As a movie renter myself, what I'd like to know is the average rating of
movies I haven't watched, by the users who have watched the same movies as
me, and, agreed with my ratings of those movies.  That gives me an
incentive to rate movies I have watched (because the movie ratings
personal to me improve as the intersect of movies I've watched and rated
intersects with other users).

Looking at the code anyway, I'm confused by the very first line :

# get all users for movie
b<- data.table(dt[dt$itemid==a$itemid & dt$userid!=a$userid,list(userid)])

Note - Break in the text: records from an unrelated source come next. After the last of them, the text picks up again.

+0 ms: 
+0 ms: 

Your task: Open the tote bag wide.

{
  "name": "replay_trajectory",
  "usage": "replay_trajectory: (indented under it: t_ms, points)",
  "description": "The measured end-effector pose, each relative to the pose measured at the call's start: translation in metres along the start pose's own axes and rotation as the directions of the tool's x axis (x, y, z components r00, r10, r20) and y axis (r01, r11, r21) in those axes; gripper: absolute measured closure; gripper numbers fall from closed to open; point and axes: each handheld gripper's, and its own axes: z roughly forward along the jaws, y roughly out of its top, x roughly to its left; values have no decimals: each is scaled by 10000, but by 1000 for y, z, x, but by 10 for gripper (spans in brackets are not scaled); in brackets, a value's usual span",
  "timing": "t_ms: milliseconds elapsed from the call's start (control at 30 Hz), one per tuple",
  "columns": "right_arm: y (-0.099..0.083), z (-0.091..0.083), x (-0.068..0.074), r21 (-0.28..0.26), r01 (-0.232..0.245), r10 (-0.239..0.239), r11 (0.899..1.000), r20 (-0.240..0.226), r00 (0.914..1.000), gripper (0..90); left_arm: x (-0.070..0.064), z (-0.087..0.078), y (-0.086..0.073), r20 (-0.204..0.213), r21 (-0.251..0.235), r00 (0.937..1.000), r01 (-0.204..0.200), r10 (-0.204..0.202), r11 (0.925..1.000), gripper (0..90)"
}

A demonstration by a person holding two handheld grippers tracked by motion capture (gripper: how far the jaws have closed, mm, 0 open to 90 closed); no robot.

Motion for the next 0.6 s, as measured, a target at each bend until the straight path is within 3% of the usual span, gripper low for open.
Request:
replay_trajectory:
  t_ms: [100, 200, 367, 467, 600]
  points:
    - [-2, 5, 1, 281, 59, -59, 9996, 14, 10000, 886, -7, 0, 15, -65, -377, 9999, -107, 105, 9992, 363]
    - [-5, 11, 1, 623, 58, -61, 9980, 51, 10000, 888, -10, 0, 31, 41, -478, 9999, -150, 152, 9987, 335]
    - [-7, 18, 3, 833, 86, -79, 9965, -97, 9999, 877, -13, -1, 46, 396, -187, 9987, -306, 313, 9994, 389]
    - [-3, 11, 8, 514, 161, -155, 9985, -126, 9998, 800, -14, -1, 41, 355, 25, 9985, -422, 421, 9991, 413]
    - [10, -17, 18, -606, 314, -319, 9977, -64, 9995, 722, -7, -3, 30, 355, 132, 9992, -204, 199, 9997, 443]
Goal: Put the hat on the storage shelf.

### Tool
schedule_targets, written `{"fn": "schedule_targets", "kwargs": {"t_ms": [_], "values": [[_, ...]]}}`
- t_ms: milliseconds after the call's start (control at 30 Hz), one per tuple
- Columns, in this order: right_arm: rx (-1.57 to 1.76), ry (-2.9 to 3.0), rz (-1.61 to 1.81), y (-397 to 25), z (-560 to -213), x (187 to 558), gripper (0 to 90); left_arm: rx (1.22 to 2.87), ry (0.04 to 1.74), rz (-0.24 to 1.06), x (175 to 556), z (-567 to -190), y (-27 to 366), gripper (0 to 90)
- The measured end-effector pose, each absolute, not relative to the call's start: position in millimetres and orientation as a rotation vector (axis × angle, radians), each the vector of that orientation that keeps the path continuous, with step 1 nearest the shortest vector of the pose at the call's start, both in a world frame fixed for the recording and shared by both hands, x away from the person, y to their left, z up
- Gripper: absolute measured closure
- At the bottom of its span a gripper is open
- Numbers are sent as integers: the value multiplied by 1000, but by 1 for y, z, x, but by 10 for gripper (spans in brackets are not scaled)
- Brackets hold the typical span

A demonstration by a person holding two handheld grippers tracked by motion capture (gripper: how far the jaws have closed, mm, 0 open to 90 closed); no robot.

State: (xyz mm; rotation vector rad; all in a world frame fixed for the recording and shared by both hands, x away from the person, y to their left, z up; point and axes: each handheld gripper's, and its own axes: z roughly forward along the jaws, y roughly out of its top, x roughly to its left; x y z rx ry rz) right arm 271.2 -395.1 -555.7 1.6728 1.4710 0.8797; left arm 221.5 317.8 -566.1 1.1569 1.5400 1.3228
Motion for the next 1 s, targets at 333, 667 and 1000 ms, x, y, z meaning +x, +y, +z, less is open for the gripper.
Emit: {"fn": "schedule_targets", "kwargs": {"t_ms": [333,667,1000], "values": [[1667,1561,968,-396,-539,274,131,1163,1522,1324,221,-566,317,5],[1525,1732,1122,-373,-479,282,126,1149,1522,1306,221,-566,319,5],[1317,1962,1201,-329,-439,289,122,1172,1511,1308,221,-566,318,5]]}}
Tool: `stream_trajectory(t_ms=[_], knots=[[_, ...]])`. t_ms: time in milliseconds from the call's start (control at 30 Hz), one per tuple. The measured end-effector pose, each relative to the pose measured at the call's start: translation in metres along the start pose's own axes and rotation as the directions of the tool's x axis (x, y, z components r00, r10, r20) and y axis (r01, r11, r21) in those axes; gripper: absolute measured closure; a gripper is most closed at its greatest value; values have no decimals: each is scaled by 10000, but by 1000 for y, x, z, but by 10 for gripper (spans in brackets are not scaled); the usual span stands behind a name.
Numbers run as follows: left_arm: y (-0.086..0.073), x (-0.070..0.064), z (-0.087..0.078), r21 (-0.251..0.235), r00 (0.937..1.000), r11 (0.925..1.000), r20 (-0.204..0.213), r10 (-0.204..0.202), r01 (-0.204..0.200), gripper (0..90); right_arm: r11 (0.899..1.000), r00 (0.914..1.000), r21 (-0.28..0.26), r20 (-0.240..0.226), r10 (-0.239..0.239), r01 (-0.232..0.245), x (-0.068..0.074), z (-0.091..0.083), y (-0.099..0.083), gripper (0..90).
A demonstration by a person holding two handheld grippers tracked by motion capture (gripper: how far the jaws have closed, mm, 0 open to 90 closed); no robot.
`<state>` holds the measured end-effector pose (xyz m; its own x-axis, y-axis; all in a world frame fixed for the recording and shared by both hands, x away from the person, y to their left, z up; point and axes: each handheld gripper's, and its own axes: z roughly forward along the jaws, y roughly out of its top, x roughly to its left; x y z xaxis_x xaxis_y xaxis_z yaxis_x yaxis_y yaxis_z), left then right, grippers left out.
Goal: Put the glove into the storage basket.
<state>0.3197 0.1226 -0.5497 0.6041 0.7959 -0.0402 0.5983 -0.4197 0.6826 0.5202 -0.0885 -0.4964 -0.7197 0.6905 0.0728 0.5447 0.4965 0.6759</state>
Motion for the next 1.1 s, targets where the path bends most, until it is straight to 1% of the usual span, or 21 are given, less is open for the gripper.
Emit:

The comment doesn't seem close to what that does. The users for a movie is
just :

DT[,unique(userid),by=itemid]

which I guess is the same as

DT[,userid,by=itemid]

unless, a user watches the same movie twice?  If they watch it two or more
times, can they rate it differently each time.  So a preliminary step to
filter the data to find the the last rating by user by film may be first
step?

Some example data would really help. Maybe 20-50 rows, 3 films and 5 users?

Matthew

> I took a crack at converting the following sql to data table.
>
> it is working off of the movielens rating data (userid,rating,itemid,
> timestamp)
>
>> (select ave(rating) from data x
>> where x.itemid=a.itemid and x.userid!=a.userid
>> and exists (select 1 from
>> (select * from data y where y.userid=x.userid) y,
>> (select * from data z where z.userid=a.userid) z
>> where y.itemid=z.itemid
>> and y.itemid!=a.itemid
>> and abs(y.rating-z.rating)>=4 )
>> ) pred_rating_disimilar
>> from data1 a')
>>
>
> my data table attempt is below but it takes 13 hours to run:
> #create columns in dataframe to hold results
> dt$meanDisimilar<-NA
> dt$countDisimilar<-NA
>
> system.time(
> for (i in 1:nrow(data1))
> {
>
> 	a<- dt[i,]
>
> 	# get all users for movie
>         b<- data.table(dt[dt$itemid==a$itemid &
> dt$userid!=a$userid,list(userid)])
>
>         # get movies for users of this movie
> 	c<-data.table(dt[dt$userid==a$userid,list(userid,itemid,rating)])
>
> 	# get all movies for other users who rated this movie
> 	d<- data.table(dt[dt$userid==b$userid ,list(userid,itemid,rating)])
>
>         setkey(c,itemid)
> 	 setkey(d,itemid)
>
>
> 	e<-c[d,]
> 	names(e)<-c("itemid", "userid0", "rating0", "userid", "rating")
>
> 	#get all users where share with thi user and where rating >=4
> 	f<-e[ abs(rating0-rating)>=4,list(userid)]
>
>         # get avg rating for these users on this movie
> 	dt[i,]$meanDisimilar <- dt[dt$userid==f$userid &
> dt$itemid==a$itemid,mean(rating)]
> 	dt[i,]$countDisimilar <- dt[dt$userid==f$userid &
> dt$itemid==a$itemid,nrow(rating)]
> 	#print(dt[dt$userid==f$userid & dt$itemid==a$itemid,mean(rating)]);
> }
> )
>
> is there a more elegant compact way to do it.
>
>